■ **Problem description**: With all pictures excluded, restate the records that follow exactly as written.
--- Provided data Enclosed Below ---
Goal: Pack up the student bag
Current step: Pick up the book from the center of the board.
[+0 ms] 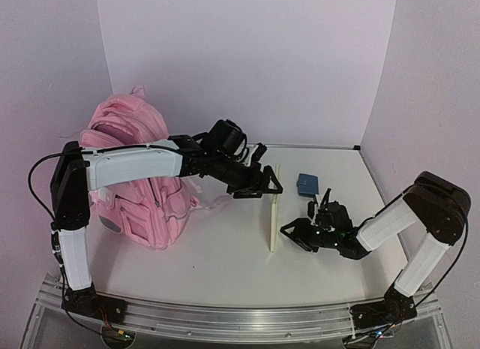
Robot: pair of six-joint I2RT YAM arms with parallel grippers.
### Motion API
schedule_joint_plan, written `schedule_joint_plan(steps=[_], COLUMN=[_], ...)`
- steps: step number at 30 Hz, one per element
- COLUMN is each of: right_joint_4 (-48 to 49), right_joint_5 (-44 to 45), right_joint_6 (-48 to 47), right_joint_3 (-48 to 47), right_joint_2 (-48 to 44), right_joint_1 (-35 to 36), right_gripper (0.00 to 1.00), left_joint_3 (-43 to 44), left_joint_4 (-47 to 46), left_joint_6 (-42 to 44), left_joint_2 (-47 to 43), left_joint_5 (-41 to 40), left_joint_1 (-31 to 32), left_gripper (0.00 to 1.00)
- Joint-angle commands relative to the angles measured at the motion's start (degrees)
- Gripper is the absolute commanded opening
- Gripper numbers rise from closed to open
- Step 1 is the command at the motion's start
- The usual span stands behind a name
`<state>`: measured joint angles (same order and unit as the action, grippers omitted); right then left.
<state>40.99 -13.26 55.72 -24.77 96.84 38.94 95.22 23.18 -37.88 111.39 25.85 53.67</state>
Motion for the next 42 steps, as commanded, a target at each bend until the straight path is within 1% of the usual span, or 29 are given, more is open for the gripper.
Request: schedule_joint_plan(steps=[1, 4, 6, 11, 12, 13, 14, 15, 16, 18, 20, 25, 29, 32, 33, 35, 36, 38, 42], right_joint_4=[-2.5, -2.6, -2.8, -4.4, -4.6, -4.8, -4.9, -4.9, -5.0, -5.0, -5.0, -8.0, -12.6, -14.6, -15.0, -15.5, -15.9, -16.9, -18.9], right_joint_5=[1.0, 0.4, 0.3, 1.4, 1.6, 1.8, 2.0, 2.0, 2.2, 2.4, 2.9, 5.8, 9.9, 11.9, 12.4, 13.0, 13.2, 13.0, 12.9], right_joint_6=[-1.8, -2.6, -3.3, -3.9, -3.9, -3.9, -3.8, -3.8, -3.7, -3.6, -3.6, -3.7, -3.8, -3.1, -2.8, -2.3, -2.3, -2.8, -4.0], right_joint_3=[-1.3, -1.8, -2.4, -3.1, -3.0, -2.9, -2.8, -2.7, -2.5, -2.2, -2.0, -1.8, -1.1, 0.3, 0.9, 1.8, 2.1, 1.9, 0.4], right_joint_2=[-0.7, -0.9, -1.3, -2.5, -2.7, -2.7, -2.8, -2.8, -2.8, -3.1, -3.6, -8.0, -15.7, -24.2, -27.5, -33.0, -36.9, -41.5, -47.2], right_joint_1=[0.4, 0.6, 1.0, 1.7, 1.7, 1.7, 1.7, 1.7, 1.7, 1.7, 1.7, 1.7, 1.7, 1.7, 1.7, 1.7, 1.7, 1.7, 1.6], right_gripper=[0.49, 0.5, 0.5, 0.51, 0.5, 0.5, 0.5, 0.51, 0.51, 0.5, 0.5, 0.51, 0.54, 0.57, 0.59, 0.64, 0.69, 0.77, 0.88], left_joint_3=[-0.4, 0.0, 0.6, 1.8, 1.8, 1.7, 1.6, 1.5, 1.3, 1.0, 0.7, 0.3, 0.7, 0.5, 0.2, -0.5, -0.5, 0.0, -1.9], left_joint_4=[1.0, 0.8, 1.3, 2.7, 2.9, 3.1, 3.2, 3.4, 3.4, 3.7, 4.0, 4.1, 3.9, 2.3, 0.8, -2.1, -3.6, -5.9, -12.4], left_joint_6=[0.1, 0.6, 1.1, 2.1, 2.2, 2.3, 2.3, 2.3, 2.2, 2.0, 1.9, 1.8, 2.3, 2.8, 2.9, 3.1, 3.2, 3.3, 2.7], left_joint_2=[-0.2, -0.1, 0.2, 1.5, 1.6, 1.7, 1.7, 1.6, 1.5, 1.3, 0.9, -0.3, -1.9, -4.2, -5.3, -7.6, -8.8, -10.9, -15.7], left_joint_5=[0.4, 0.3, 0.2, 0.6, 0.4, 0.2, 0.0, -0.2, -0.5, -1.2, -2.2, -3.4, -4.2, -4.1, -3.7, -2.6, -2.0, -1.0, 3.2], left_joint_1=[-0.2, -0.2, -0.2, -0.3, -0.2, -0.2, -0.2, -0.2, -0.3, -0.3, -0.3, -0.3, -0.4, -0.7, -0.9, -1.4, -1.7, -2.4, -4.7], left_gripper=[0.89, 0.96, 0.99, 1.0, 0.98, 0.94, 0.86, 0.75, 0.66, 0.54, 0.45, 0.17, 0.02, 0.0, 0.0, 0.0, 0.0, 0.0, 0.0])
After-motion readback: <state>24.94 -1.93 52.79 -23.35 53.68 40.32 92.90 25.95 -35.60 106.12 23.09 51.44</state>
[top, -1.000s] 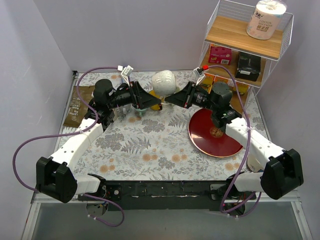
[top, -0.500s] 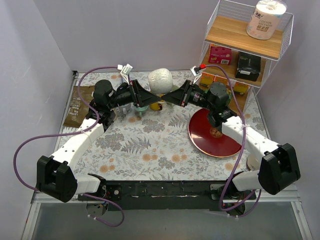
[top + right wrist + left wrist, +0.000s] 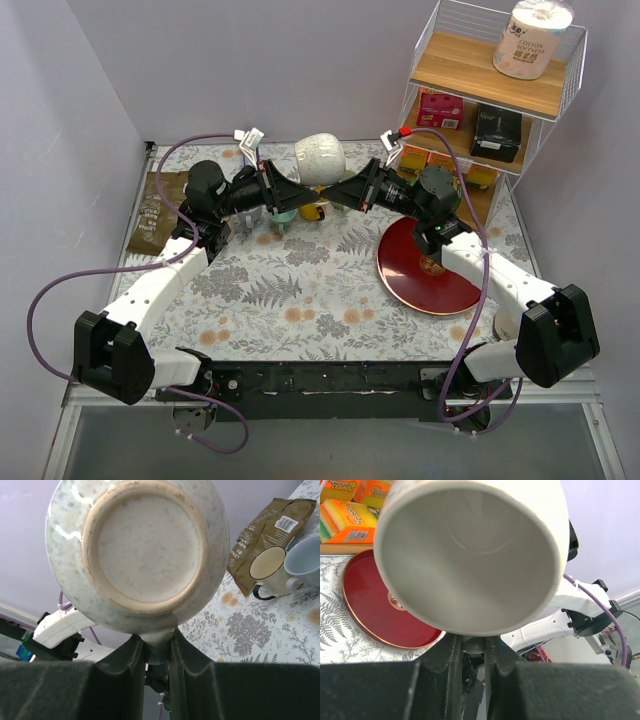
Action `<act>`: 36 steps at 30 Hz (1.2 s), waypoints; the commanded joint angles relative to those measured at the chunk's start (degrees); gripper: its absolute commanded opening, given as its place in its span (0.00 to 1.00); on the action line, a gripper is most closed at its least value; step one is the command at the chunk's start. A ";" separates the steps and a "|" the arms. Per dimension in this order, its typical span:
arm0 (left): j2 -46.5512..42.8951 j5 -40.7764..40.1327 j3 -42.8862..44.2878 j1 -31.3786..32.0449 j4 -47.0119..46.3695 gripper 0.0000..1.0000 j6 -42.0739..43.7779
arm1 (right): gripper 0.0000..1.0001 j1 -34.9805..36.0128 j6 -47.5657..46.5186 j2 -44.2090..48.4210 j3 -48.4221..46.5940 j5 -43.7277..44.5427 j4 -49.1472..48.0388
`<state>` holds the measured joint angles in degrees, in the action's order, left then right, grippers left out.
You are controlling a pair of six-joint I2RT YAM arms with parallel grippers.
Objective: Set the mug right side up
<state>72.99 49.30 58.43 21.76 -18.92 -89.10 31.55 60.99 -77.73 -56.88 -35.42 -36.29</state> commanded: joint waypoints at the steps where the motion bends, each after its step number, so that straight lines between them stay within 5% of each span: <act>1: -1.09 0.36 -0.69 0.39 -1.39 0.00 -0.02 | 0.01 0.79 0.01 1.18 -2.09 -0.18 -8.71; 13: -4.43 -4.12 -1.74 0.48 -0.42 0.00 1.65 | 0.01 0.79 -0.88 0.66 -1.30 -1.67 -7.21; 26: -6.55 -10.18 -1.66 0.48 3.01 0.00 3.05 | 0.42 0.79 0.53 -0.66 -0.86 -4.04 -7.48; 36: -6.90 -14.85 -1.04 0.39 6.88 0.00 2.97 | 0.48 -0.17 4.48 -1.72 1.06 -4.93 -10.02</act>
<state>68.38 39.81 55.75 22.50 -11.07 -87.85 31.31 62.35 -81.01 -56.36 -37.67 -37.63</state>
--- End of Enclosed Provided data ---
■ **Final answer**:
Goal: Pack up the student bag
Current step: Pick up the book from the center of the board.
[+0 ms] 
Robot: pair of six-joint I2RT YAM arms with parallel grippers.
### Motion API
schedule_joint_plan, written `schedule_joint_plan(steps=[_], COLUMN=[_], ...)`
- steps: step number at 30 Hz, one per element
- COLUMN is each of: right_joint_4 (-48 to 49), right_joint_5 (-44 to 45), right_joint_6 (-48 to 47), right_joint_3 (-48 to 47), right_joint_2 (-48 to 44), right_joint_1 (-35 to 36), right_gripper (0.00 to 1.00), left_joint_3 (-43 to 44), left_joint_4 (-47 to 46), left_joint_6 (-42 to 44), left_joint_2 (-47 to 43), left_joint_5 (-41 to 40), left_joint_1 (-31 to 32), left_gripper (0.00 to 1.00)
- Joint-angle commands relative to the angles measured at the motion's start (degrees)
- Gripper is the absolute commanded opening
- Gripper numbers rise from closed to open
- Step 1 is the command at the motion's start
- The usual span stands behind a name
`<state>`: measured joint angles (same order and unit as the action, grippers omitted); right then left.
<state>40.99 -13.26 55.72 -24.77 96.84 38.94 95.22 23.18 -37.88 111.39 25.85 53.67</state>
Motion for the next 42 steps, as commanded, a target at each bend until the straight path is within 1% of the usual span, or 29 are given, more is open for the gripper.
Request: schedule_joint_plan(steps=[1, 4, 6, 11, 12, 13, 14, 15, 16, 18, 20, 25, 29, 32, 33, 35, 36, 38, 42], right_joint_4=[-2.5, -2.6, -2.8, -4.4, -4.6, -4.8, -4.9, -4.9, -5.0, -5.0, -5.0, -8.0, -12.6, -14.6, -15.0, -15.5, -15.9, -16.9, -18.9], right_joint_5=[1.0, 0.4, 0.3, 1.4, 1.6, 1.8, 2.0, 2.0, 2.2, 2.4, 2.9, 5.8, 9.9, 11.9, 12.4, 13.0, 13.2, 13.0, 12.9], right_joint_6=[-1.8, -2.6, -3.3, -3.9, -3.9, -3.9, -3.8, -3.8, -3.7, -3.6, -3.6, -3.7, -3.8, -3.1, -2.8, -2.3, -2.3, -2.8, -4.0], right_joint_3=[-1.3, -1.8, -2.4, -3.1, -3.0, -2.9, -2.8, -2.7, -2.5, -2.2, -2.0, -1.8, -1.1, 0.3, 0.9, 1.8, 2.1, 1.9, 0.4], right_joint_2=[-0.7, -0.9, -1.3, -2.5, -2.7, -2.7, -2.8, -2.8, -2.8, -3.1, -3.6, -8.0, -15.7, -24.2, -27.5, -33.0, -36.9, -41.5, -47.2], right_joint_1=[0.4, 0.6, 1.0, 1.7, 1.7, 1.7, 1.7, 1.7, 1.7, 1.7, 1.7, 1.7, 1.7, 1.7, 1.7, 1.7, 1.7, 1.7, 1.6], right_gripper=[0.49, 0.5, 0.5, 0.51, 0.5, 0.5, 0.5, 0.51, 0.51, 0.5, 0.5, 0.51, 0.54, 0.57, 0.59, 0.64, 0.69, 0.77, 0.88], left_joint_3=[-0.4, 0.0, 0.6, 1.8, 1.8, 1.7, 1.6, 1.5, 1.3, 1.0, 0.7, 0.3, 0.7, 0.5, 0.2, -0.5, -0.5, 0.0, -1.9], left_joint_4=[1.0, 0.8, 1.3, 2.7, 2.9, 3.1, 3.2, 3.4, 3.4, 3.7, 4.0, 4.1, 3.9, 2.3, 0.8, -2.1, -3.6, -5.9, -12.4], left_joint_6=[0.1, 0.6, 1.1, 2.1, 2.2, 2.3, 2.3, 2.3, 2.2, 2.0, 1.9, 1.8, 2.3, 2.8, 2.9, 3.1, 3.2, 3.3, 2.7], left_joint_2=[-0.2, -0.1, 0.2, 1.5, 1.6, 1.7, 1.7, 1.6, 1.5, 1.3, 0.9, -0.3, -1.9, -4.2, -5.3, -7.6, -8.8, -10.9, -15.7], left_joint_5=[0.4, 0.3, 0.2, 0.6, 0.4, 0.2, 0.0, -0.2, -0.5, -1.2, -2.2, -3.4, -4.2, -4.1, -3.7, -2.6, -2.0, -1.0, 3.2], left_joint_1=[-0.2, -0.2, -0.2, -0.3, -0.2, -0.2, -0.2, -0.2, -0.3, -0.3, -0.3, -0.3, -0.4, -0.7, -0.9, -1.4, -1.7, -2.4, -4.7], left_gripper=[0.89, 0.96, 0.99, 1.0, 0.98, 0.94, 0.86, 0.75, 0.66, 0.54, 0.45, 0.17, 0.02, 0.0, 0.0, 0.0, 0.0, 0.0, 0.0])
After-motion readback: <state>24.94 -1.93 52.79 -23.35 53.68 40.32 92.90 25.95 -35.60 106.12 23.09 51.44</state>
[top, -1.000s] 
[top, -0.500s] 
[top + right wrist + left wrist, +0.000s] 
Action `<act>`: 36 steps at 30 Hz (1.2 s), waypoints; the commanded joint angles relative to those measured at the chunk's start (degrees); gripper: its absolute commanded opening, given as its place in its span (0.00 to 1.00); on the action line, a gripper is most closed at its least value; step one is the command at the chunk's start. A ";" separates the steps and a "|" the arms. Per dimension in this order, its typical span:
arm0 (left): j2 -46.5512..42.8951 j5 -40.7764..40.1327 j3 -42.8862..44.2878 j1 -31.3786..32.0449 j4 -47.0119..46.3695 gripper 0.0000..1.0000 j6 -42.0739..43.7779
arm1 (right): gripper 0.0000..1.0001 j1 -34.9805..36.0128 j6 -47.5657..46.5186 j2 -44.2090..48.4210 j3 -48.4221..46.5940 j5 -43.7277..44.5427 j4 -49.1472..48.0388
`<state>` holds the measured joint angles in degrees, in the action's order, left then right, grippers left out.
You are controlling a pair of six-joint I2RT YAM arms with parallel grippers.
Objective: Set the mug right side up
<state>72.99 49.30 58.43 21.76 -18.92 -89.10 31.55 60.99 -77.73 -56.88 -35.42 -36.29</state> commanded: joint waypoints at the steps where the motion bends, each after its step number, so that straight lines between them stay within 5% of each span: <act>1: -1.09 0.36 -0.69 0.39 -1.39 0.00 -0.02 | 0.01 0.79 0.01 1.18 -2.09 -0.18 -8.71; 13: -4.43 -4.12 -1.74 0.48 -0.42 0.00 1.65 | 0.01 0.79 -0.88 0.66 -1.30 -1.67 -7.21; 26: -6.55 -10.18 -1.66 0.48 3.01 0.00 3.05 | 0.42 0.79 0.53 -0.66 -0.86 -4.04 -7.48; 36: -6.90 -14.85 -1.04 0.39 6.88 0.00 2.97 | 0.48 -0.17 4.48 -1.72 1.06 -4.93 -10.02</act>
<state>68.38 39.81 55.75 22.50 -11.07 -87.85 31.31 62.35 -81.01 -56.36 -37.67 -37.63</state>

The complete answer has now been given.